[What you will do] Please print the listing that follows word for word, but skip any pictures it holds.
────────
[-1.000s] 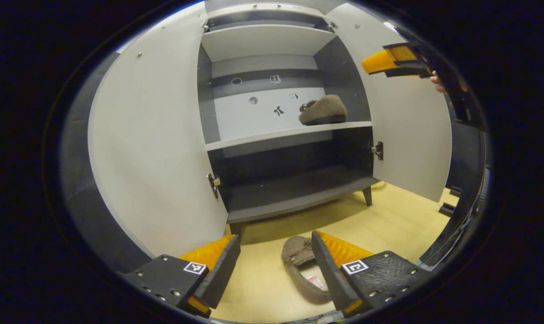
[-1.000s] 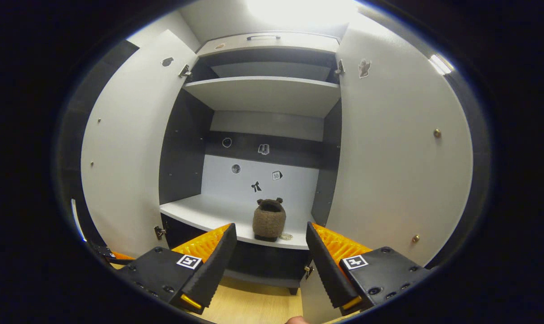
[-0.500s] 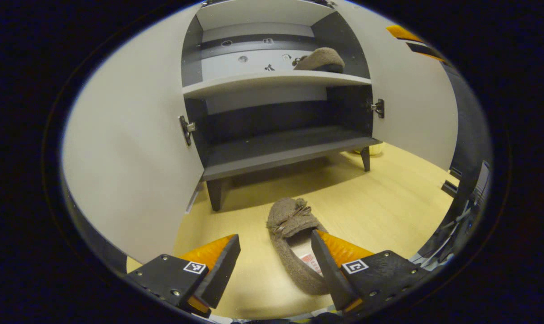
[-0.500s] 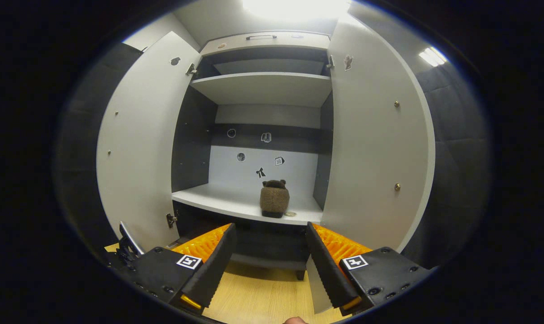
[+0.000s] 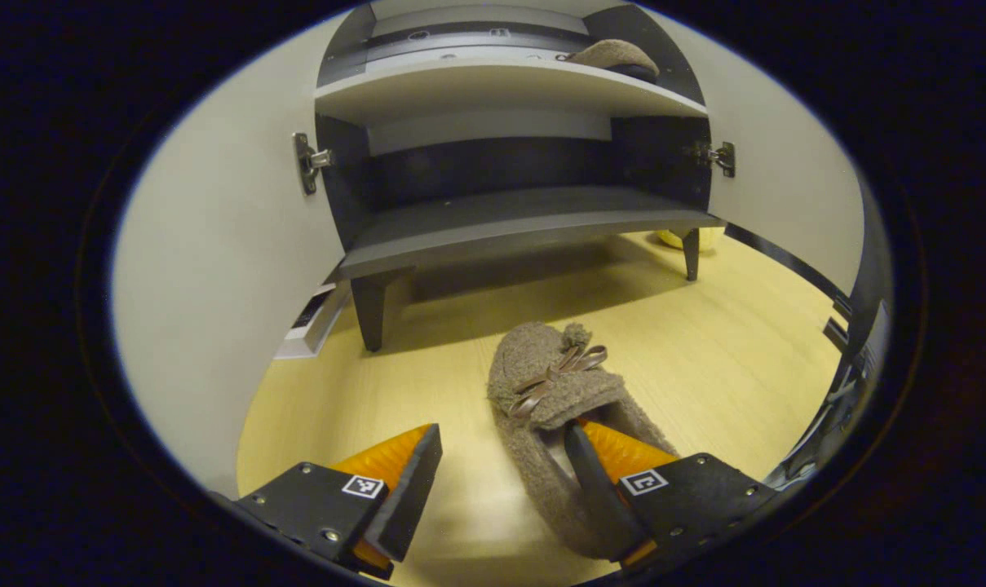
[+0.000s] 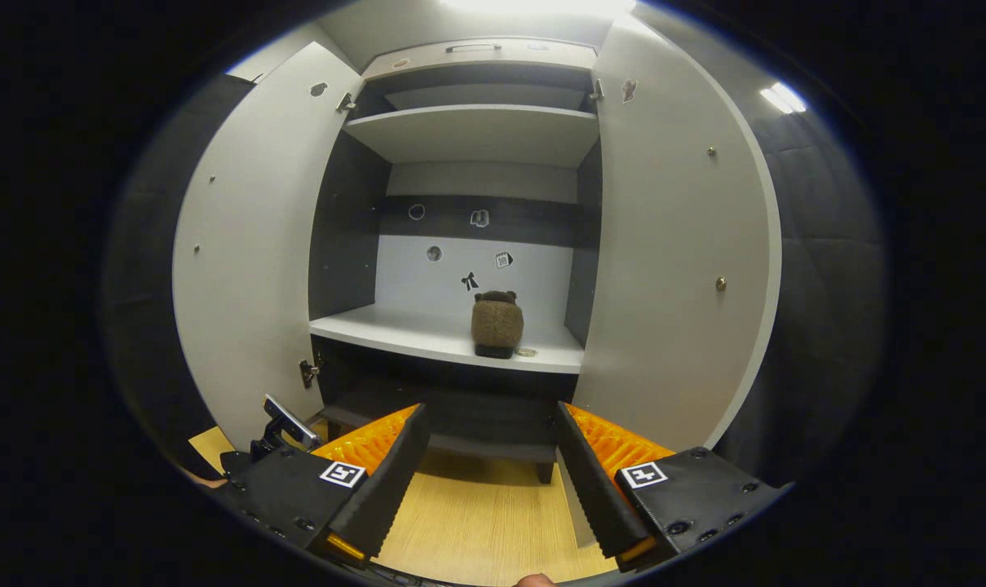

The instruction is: Grab one shoe with the right hand and put it into the shoe cabinet, grab the other shoe with the left hand and put it into the shoe cabinet; then close the right door with the right hand and the left door with the left hand.

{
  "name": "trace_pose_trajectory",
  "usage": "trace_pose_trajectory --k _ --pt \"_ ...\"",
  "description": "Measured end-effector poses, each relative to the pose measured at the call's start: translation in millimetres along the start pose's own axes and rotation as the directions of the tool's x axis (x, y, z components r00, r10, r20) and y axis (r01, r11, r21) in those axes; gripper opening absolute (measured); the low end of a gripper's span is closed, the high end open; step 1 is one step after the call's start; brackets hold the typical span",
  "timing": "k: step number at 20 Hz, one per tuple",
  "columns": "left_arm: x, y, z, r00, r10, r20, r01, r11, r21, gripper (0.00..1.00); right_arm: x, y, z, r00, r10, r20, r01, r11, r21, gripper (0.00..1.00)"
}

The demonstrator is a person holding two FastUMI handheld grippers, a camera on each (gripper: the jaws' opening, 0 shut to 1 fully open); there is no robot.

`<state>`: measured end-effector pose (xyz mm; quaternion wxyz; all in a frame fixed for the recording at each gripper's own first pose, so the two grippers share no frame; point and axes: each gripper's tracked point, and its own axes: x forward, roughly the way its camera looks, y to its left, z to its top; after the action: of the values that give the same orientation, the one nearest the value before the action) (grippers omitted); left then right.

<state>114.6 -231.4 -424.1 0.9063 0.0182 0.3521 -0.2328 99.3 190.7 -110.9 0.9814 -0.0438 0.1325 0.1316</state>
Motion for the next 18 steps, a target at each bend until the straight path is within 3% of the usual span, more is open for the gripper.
trace_pose_trajectory --k 2,5,6,7,8,10,14,18 --pt "9 -3 -4 1.0 -0.011 -0.017 0.01 1.0 -0.018 0.73 1 0 -3 1.0 -0.004 -0.012 0.004 1.0 0.007 0.98" --pt "17 -9 -6 0.999 -0.023 -0.038 0.021 0.999 -0.039 0.72 -1 2 -7 1.0 -0.001 -0.023 0.001 1.0 0.01 0.98" --pt "21 -16 -8 0.998 -0.04 -0.044 0.038 0.998 -0.044 0.58 -2 1 -8 1.0 -0.002 -0.026 0.002 1.0 0.006 0.98" --pt "23 -18 -7 0.999 -0.038 -0.037 0.037 0.999 -0.035 0.56 -4 0 -8 1.0 -0.003 -0.027 0.003 1.0 0.001 0.98" --pt "20 -13 -3 1.0 -0.011 -0.027 0.01 1.0 -0.013 0.46 -7 0 -10 1.0 -0.004 -0.029 0.004 1.0 -0.005 0.98" --pt "20 -5 -1 0.999 0.044 -0.021 -0.043 0.999 0.008 0.1 -13 -2 -12 1.0 -0.004 -0.031 0.004 1.0 -0.008 0.98" --pt "9 -6 13 0.999 0.049 0.0 -0.049 0.998 -0.042 0.02 -25 -10 -15 0.999 -0.006 -0.036 0.006 1.0 -0.003 0.97" --pt "-24 -1 55 0.992 0.082 0.095 -0.076 0.995 -0.064 0.01 -34 -14 -12 1.0 0.011 -0.025 -0.011 1.0 0.005 0.98"
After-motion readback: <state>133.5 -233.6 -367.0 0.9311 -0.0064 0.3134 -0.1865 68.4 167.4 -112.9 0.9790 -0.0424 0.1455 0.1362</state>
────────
[Task answer]
[-1.000s] 
[-1.000s] 
[-0.500s] 
[-0.500s] 
[+0.000s] 
[+0.000s] 

The instruction is: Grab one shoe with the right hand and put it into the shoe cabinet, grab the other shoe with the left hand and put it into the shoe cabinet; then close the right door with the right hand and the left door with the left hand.

{
  "name": "trace_pose_trajectory",
  "usage": "trace_pose_trajectory --k _ --pt \"_ ...\"",
  "description": "Measured end-effector poses, each relative to the pose measured at the call's start: translation in millimetres along the start pose's own axes and rotation as the directions of the tool's x axis (x, y, z components r00, r10, r20) and y axis (r01, r11, r21) in those axes; gripper opening absolute (measured); the low end of a gripper's span is closed, the high end open; step 1 is one step after the call's start; brackets hold the typical span",
  "timing": "k: step number at 20 Hz, one per tuple",
  "columns": "left_arm: x, y, z, r00, r10, r20, r01, r11, r21, gripper (0.00..1.00); right_arm: x, y, z, r00, r10, r20, r01, r11, r21, gripper (0.00..1.00)"
}

The demonstrator is a person holding two FastUMI handheld grippers, a camera on each (gripper: the jaws' opening, 0 shut to 1 fully open); there is no robot.

`<state>`: measured end-effector pose (xyz mm; quaternion wxyz; all in a frame fixed for the recording at each gripper's own first pose, so the two grippers share no frame; point and axes: each gripper's tracked point, and its own axes: x forward, roughly the way its camera looks, y to its left, z to its top; after the action: of the values that give the same orientation, the one nearest the value before the action) (grippers omitted); left then right.

<state>114.6 -231.4 -424.1 0.9063 0.0182 0.3521 -0.2328 99.3 190.7 -110.9 0.9814 -0.0438 0.1325 0.1316</state>
Motion for the next 18 steps, a target at each bend until the straight path is within 3% of the usual span, more is open for the gripper.
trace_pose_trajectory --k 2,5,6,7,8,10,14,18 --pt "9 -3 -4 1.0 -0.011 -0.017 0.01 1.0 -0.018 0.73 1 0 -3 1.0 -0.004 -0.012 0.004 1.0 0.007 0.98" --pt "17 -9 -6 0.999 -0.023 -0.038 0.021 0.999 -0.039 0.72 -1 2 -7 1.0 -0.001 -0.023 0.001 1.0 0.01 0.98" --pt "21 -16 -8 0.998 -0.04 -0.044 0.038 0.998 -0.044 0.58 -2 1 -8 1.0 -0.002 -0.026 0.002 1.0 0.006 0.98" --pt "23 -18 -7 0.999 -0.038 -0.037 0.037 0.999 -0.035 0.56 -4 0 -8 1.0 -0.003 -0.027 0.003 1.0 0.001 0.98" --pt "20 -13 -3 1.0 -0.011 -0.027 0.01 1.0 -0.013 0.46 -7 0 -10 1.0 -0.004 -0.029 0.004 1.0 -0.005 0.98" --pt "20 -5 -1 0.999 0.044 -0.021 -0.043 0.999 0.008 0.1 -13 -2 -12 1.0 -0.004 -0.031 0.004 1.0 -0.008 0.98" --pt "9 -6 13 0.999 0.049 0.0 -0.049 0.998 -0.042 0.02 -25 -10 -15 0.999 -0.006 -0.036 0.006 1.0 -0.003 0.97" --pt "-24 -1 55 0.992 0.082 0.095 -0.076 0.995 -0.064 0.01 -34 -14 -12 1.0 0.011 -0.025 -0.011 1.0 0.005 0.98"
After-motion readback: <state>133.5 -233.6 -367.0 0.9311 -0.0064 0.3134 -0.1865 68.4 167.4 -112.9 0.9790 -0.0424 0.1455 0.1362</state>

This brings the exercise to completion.